Das zarte Pflänzchen Kultur in Form von Livemusik wächst immer noch jeden Sonntag von 16.00 – 17:00 Uhr auf der Neustädter Seite der Dresdner Albertbrücke. Dort ist bekanntlich ein kleiner Pavillon, welchen man von der Brücke aus über eine Treppe oder vom schön gestalteten Rosengarten aus kommend, in wenigen Schritten erreicht.
Das kleine Livespektakel hat auch schon einen Namen, und zwar Kultur @ Pavillon.
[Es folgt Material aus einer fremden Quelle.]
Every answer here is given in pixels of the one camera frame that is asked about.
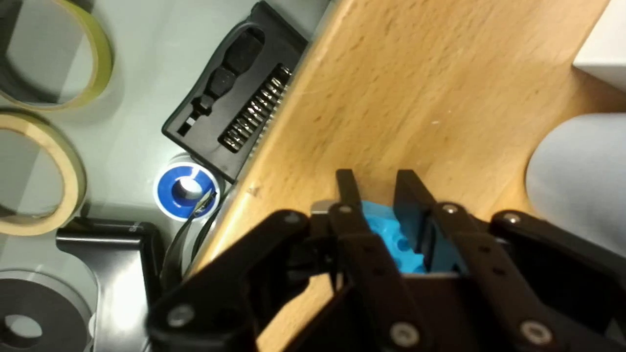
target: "wooden surface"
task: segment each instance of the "wooden surface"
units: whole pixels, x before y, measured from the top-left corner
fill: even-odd
[[[624,93],[572,70],[605,5],[339,0],[202,261],[274,209],[335,197],[337,167],[354,167],[380,203],[396,169],[413,167],[480,216],[529,209],[525,166],[542,136],[585,111],[626,109]],[[280,349],[327,299],[317,279],[261,345]]]
Jeden Sonntag gibt es dort 1 Stunde lang Livemugge und jedes Mal treten andere Künstler auf. Dabei präsentieren sich die Musiker aus dem Pavillon mit dem gebotenen Abstand den extra erschienenen Zuhörern und/oder den vorbei gehenden Fußgängern, den Radfahrern oder Inlineskatern. Platz genug, um voneinander Abstand zu halten, ist auch ausreichend vorhanden. Bei schlechtem Wetter zieht man auch schon mal unter die Albertbrücke um, damit das Publikum nicht im Regen stehen muss.
Diesmal hatten sich die STEINLANDPIRATEN aus Berlin zu diesem „Sonntagskaffee-konzert“ angesagt. Ich freute mich tierisch das aus Patricia „Patti“ Heidrich (Gesang) und Karsten Schützler (Gitarre, Gesang) bestehende Duo hier erleben zu dürfen. Beide spielen sonst gemeinsam mit weiteren Musikern in der Band UNBEKANNT VERZOGEN.
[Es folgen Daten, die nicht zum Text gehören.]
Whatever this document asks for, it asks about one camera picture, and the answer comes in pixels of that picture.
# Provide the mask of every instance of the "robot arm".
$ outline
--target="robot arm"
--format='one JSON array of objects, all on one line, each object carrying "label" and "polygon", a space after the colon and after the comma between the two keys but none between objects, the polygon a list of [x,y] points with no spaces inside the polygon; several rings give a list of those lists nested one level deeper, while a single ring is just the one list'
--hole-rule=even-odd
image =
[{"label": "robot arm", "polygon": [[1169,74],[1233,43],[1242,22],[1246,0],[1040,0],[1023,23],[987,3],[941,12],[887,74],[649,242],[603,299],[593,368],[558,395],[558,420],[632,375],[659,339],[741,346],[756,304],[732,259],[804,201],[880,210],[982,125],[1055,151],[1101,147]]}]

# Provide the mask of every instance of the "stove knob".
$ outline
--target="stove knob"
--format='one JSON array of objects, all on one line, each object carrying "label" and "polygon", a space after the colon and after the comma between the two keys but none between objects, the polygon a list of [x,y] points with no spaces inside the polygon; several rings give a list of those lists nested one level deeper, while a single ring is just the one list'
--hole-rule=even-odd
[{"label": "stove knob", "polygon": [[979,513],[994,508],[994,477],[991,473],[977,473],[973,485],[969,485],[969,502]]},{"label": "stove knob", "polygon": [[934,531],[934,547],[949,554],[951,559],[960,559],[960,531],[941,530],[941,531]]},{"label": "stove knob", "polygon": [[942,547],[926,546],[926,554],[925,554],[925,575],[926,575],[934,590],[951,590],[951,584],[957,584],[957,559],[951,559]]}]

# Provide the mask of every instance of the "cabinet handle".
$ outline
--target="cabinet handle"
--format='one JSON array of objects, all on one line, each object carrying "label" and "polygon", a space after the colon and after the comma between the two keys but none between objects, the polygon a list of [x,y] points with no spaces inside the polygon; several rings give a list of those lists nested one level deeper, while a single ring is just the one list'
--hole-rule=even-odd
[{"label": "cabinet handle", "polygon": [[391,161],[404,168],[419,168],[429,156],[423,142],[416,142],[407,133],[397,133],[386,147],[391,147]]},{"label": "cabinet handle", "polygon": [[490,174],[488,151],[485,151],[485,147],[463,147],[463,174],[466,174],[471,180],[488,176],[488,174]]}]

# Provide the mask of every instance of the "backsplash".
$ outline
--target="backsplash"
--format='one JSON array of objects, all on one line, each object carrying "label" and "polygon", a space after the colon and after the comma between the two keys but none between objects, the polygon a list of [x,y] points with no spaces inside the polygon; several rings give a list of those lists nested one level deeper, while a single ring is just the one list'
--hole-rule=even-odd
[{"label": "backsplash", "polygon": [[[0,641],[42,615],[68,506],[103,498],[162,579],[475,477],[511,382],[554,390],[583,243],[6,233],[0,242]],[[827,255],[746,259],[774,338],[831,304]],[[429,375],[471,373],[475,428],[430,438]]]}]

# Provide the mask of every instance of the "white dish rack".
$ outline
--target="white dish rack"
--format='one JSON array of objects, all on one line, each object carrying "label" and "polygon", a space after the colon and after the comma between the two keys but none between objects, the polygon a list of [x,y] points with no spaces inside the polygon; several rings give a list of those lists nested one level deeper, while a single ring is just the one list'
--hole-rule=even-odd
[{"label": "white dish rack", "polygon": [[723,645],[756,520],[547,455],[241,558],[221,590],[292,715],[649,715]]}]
Aber hier geht es ja um die STEINLANDPIRATEN. Die Elbe im Blick, Sonnenschein, blauer Himmel und ein paar weiße Wattewölkchen am Himmel -Herz, was willst Du mehr? Natürlich etwas Kultur an der schönen frischen Luft. Zum Glück braucht es dazu nicht immer einer riesigen Bühne, gigantischer Licht- und Tonanlagen, Absperrungen oder gar Security-Leuten. Wir haben jetzt ja zum Beispiel Kultur @ Pavillon.
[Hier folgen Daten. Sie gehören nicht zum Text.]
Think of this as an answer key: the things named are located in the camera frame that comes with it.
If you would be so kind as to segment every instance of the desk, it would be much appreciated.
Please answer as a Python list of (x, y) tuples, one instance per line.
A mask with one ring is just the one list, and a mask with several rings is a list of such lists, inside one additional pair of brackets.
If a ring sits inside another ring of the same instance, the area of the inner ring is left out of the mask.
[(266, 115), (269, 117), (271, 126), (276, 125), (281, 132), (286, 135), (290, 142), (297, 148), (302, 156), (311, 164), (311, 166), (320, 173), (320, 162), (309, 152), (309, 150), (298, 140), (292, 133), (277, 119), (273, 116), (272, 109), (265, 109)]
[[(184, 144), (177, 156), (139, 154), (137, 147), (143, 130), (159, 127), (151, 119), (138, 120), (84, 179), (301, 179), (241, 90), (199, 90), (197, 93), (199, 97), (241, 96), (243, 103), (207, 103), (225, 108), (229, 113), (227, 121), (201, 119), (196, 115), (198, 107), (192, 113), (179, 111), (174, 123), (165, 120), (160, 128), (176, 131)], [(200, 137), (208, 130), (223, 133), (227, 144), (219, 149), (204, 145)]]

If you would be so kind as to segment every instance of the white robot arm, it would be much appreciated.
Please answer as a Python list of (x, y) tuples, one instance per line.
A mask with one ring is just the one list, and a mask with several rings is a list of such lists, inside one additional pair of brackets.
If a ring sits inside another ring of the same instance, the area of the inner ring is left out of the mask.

Überraschenderweise hatten Patti und Karsten Verstärkung mit nach Dresden gebracht. Da wäre zuerst mal ein Pantomime zu nennen. Der Mann ging in schwarzen Trikot und Hosen, weißen Handschuhen sowie weiß geschminkten Gesicht immer wieder mal mit dem Spendenkescher zu den Leuten, die sich im Umfeld aufhielten. Wie es bei Pantomimen üblich ist, sprach er dabei kein Wort, sondern „redete“ mit Mimik und Gesten. Ganz genau hatte ich mir den Mann nicht angeschaut und so ein grell geschminktes Gesicht verändert ja auch den Blickwinkel, deswegen war ich auch sehr erstaunt als ich erfuhr, dass der stumme Künstler André Kemnitz-Voigt war.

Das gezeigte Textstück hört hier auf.